RE: "pass-by-reference languages", I'd like to understand the rule (or rule-of-thumb) which variables are passed by function and which are passed by value ^.

I've written two equivalent programs in Jenkins/Groovy and Python. The programs demonstrate that an integer is passed by value, but a dictionary is passed by reference:

def dfunc(v) {
  v.foo = "dolor"
  v = [a:"a", b:"b"]
}

def podfunc(v) { v = 42 }

pipeline {
  agent any

  stages {
    stage( "1" ) {
      steps {
        script {
          def my_dict = [foo: "lorem", bar: "ipsum"]
          def my_int = 5

          echo my_dict.toString()
          dfunc(my_dict)
          echo my_dict.toString()

          echo my_int.toString()
          podfunc(my_int)
          echo my_int.toString()
        }
      }
    }
  }
}
def dfunc(d):
    d["foo"] = "dolor"
    d = { "a": "a", "b": "b" }
    
def podfunc(d):
    d = 42

my_dict = { "foo": "lorem", "bar": "ipsum" }
my_int = 5

print(my_dict)
dfunc(my_dict)
print(my_dict)

print(my_int)
podfunc(my_int)
print(my_int)

The output of both the above are effectively:

{'foo': 'lorem', 'bar': 'ipsum'}
{'foo': 'dolor', 'bar': 'ipsum'}
5
5

(with language-specific variation on bracing, etc.)

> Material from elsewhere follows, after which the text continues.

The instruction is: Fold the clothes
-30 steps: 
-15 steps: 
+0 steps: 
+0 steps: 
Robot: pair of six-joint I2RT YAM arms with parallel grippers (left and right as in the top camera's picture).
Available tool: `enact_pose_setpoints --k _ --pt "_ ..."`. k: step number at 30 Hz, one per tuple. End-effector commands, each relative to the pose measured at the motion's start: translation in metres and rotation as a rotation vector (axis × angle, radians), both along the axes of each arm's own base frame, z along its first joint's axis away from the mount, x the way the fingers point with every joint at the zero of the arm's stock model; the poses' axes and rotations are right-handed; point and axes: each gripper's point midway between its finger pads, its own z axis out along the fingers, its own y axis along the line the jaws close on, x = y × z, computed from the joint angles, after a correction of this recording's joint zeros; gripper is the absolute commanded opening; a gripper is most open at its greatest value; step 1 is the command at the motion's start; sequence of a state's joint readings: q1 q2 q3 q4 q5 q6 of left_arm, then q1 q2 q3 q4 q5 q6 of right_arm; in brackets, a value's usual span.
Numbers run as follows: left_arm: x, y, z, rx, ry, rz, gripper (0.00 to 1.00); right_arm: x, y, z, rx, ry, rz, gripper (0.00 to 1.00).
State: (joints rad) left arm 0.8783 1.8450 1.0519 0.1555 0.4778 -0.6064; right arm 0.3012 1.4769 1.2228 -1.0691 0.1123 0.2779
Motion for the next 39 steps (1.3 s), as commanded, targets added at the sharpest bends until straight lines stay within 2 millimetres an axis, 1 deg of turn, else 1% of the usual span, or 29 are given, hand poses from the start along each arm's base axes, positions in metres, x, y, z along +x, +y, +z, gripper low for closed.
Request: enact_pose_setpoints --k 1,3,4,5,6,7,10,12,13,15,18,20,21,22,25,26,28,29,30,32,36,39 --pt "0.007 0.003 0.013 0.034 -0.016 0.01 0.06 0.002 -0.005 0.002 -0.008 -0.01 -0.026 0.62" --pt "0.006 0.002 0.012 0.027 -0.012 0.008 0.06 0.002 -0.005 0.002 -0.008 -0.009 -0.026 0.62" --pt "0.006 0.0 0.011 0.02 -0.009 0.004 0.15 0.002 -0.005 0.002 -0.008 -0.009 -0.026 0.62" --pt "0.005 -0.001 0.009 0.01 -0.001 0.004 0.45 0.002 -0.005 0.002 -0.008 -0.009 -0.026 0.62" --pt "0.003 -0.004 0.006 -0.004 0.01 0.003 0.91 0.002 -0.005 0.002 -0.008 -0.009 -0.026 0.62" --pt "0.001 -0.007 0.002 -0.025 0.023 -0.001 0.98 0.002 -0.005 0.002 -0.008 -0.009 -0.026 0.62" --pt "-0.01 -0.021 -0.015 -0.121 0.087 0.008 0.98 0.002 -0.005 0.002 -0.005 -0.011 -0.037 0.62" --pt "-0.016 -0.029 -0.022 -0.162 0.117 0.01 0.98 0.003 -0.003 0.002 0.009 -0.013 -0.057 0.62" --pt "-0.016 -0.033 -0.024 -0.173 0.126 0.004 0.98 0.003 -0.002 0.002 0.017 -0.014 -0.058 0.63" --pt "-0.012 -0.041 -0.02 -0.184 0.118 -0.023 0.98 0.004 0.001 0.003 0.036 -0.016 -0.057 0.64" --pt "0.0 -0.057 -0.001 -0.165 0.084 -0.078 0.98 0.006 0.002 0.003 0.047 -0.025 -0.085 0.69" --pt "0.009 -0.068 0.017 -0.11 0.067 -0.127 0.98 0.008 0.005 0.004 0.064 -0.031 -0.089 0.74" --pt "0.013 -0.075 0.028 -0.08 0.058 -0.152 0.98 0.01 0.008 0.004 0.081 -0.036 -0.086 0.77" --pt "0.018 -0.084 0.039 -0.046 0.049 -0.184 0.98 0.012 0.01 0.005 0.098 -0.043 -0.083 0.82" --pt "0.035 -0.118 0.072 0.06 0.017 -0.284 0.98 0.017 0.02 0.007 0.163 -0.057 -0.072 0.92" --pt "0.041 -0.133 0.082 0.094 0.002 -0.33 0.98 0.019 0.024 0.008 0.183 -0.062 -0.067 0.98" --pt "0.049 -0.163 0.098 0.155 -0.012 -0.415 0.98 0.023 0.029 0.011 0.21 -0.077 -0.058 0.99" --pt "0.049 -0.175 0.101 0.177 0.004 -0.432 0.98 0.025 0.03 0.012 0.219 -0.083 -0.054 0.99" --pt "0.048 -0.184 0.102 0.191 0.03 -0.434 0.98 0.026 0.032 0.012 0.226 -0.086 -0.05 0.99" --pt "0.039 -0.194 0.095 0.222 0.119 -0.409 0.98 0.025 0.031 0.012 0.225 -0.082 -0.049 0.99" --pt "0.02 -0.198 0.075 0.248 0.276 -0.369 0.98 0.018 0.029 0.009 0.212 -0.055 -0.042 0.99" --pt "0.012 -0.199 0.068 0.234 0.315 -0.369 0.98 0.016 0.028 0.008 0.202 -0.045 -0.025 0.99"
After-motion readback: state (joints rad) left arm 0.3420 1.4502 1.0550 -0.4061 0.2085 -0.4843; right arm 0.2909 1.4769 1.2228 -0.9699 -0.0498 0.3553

I think that another way of looking at this -- but I'm not sure if this is correct -- is perhaps that the languages aren't so much "pass-by-reference" as they are "pass-by-value, but certain variables are implicitly created on the heap".

In other words, I'm inferring that in Groovy and Python, when I call either dfunc(d) or podfunc(d), in both cases, I am technically passing by value; it's just "primitives" like the implicit integer my_int are created on the stack, and "other variables", like the implicit dictionary my_dict are created on the heap.

Is this a correct interpretation of why some variables appear to be passed by value and others passed by reference?

If so, which variables are implicitly created on the stack/heap, and why? And is this coder-controllable?
To my poor C-biased eyes, there's nothing about these two variables' declarations that self-evidences which is created on the stack and which is created on the heap:

def my_dict = [foo: "lorem", bar: "ipsum"]
def my_int = 5

The closest existing discussion I was able to find were these:
Groovy (or Java) - Pass by reference into a wrapper object
What's the difference between passing by reference vs. passing by value?
...but either I'm not fully appreciating the existing answers, or they're not quite addressing my question as stated above.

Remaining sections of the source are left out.